Exercise prompt:
Write out each line of the listing as it stands, without the images.

Data segment:
== Segment start ==

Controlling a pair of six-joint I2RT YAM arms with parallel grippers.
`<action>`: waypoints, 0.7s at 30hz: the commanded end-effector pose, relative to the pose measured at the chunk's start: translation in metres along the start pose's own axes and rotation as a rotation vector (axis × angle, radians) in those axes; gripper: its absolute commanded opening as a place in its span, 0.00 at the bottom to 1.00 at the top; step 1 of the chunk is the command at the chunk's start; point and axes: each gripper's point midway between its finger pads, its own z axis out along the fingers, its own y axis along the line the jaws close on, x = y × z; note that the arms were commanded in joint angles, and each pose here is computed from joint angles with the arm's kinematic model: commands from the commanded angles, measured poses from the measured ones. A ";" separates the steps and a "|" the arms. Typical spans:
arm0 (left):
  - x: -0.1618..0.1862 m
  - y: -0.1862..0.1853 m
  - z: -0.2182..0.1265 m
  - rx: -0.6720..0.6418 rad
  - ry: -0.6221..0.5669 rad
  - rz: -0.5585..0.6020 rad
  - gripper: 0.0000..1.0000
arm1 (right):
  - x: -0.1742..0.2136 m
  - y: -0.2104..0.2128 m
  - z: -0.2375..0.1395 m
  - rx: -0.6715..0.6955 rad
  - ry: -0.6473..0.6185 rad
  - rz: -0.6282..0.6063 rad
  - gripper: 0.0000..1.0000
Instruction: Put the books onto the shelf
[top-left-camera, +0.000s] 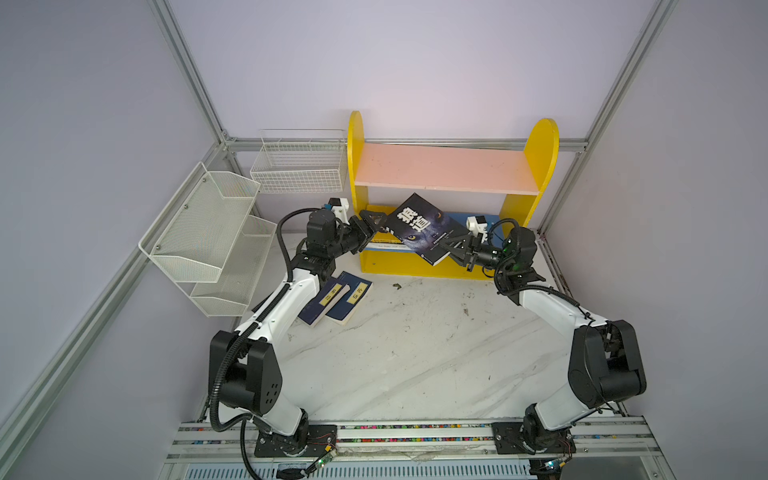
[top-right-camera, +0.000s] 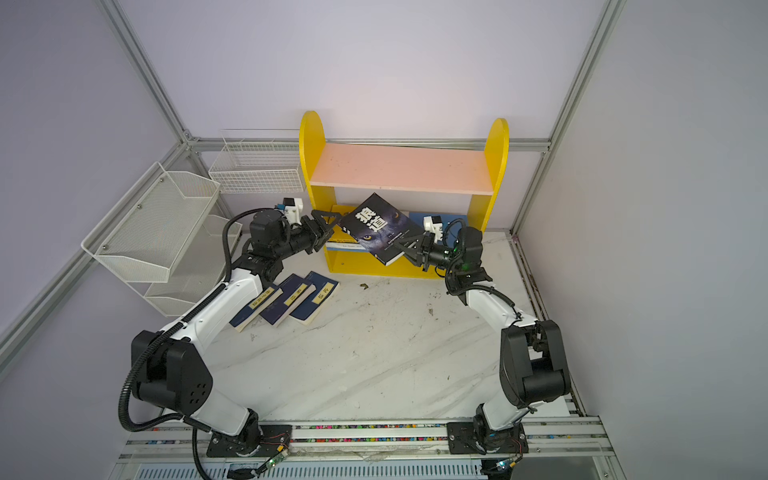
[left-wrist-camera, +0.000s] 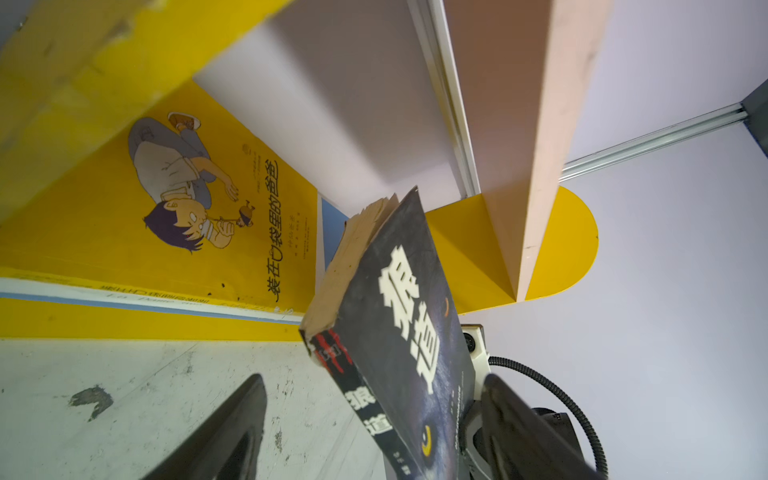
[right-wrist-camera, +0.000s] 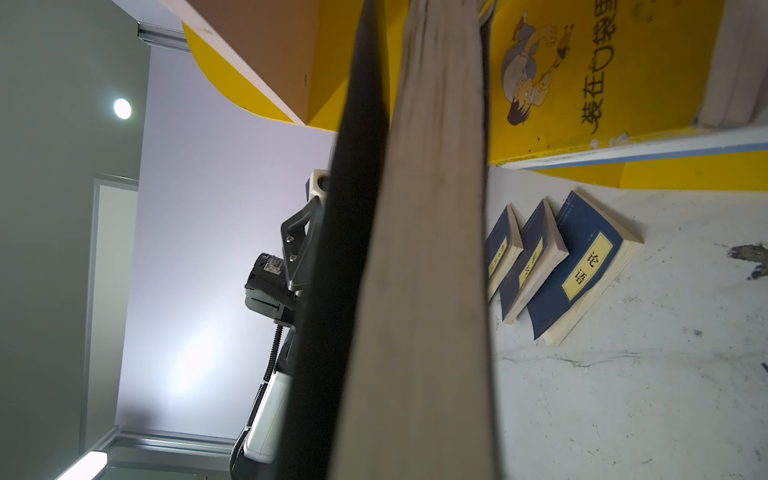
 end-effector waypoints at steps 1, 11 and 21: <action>0.000 -0.024 0.004 0.068 0.027 0.033 0.80 | -0.002 0.020 0.002 -0.037 0.026 -0.100 0.16; 0.006 -0.039 0.033 0.181 0.063 -0.045 0.56 | -0.008 0.014 0.007 -0.058 0.041 -0.109 0.17; -0.013 -0.039 0.031 0.204 -0.073 -0.081 0.15 | -0.024 -0.012 0.012 -0.059 -0.050 -0.057 0.23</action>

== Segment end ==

Solution:
Controlling a pair of six-joint I2RT YAM arms with parallel grippers.
`<action>`: waypoints, 0.7s at 30hz: the commanded end-effector pose, relative to the pose measured at the chunk's start: translation in metres along the start pose's own axes and rotation as a rotation vector (axis × angle, radians) in those axes; gripper: its absolute commanded opening as a place in its span, 0.00 at the bottom to 1.00 at the top; step 1 of the chunk is the command at the chunk's start; point and axes: each gripper's point midway between its finger pads, its own z axis out along the fingers, its own y axis along the line the jaws close on, x = y × z; note that the arms were commanded in joint angles, and each pose here is computed from joint angles with the arm's kinematic model: commands from the commanded angles, measured poses from the measured ones. A ";" separates the steps and a "|" the arms. Typical spans:
arm0 (left):
  - x: -0.1618..0.1862 m
  - y: -0.1862..0.1853 m
  - z: -0.2182..0.1265 m
  - rx: -0.6720..0.6418 rad
  - ry: -0.6221..0.5669 rad
  - rz: -0.5585..0.6020 rad
  - gripper: 0.0000..1.0000
arm1 (right):
  - x: -0.1742..0.2136 m
  - y: -0.2104..0.2128 m
  - z: -0.2375..0.1395 m
  - rx: -0.6715..0.6955 rad
  - ry: -0.6473..0.6185 rad
  - rz: -0.6282..0.6063 rad
  - gripper: 0.0000..1.0000
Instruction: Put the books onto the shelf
[top-left-camera, +0.000s] 
[top-right-camera, +0.000s] 
[left-wrist-camera, +0.000s] 
[right-wrist-camera, +0.000s] 
 end-effector waypoints at steps 1, 11 and 21: <action>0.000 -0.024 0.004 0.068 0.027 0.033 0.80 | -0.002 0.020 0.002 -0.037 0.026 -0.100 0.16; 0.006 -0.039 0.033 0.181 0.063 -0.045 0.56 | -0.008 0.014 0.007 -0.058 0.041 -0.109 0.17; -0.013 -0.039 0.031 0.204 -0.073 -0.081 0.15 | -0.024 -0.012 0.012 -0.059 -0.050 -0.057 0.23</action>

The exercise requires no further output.